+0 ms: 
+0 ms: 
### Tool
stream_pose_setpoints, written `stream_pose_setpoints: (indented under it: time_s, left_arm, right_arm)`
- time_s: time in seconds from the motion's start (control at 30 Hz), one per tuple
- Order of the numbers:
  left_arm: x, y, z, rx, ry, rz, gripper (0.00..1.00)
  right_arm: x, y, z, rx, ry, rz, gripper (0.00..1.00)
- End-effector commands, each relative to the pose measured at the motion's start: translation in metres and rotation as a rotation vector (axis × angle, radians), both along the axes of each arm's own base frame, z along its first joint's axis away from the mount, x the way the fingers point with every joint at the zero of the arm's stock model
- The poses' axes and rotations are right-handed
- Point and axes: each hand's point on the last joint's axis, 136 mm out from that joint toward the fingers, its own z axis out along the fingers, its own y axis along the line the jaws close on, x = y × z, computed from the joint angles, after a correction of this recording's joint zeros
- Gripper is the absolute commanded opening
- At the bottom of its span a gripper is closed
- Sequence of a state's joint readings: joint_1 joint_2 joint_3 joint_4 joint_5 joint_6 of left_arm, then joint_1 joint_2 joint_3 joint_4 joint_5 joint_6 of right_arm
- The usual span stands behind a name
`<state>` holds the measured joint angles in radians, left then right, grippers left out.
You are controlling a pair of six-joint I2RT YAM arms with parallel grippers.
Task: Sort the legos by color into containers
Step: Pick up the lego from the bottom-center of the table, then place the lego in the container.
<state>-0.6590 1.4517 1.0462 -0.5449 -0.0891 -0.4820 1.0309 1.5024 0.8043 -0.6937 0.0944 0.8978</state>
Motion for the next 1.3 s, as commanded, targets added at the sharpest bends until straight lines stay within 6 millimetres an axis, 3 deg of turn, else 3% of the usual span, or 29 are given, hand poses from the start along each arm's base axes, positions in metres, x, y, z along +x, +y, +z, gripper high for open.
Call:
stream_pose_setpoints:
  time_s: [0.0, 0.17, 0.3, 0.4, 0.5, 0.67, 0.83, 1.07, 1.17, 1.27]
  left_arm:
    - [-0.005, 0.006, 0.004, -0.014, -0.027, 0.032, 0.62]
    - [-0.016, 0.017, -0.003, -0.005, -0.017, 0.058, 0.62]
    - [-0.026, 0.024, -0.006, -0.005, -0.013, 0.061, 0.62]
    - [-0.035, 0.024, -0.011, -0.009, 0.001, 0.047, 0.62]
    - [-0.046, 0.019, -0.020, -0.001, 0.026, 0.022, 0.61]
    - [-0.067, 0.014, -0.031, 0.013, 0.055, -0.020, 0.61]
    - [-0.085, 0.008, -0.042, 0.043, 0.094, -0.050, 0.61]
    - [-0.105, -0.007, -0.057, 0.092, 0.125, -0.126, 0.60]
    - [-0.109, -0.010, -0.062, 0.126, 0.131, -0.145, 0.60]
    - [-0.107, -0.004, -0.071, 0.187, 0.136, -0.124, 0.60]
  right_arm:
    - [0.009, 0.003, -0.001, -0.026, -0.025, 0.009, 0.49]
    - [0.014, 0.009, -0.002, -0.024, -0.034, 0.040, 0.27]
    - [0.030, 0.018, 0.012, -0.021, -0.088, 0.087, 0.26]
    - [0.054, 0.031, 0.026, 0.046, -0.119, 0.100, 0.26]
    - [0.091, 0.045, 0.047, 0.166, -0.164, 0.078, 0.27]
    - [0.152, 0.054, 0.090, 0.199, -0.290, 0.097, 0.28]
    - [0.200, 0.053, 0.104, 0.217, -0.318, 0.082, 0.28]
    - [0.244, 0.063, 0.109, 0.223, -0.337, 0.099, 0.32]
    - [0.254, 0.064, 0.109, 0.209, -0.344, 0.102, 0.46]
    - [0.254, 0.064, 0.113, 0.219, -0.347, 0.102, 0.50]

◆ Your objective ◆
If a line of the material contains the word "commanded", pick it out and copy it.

◆ Answer for this exercise ◆
- Gripper is the absolute commanded opening
Motion for the next 1.3 s, as commanded, targets added at the sharpest bends until straight lines stay within 6 millimetres an axis, 3 deg of turn, else 3% of the usual span, or 29 are given, hand poses from the start along each arm's base axes, positions in metres, x, y, z along +x, +y, +z, gripper high for open.

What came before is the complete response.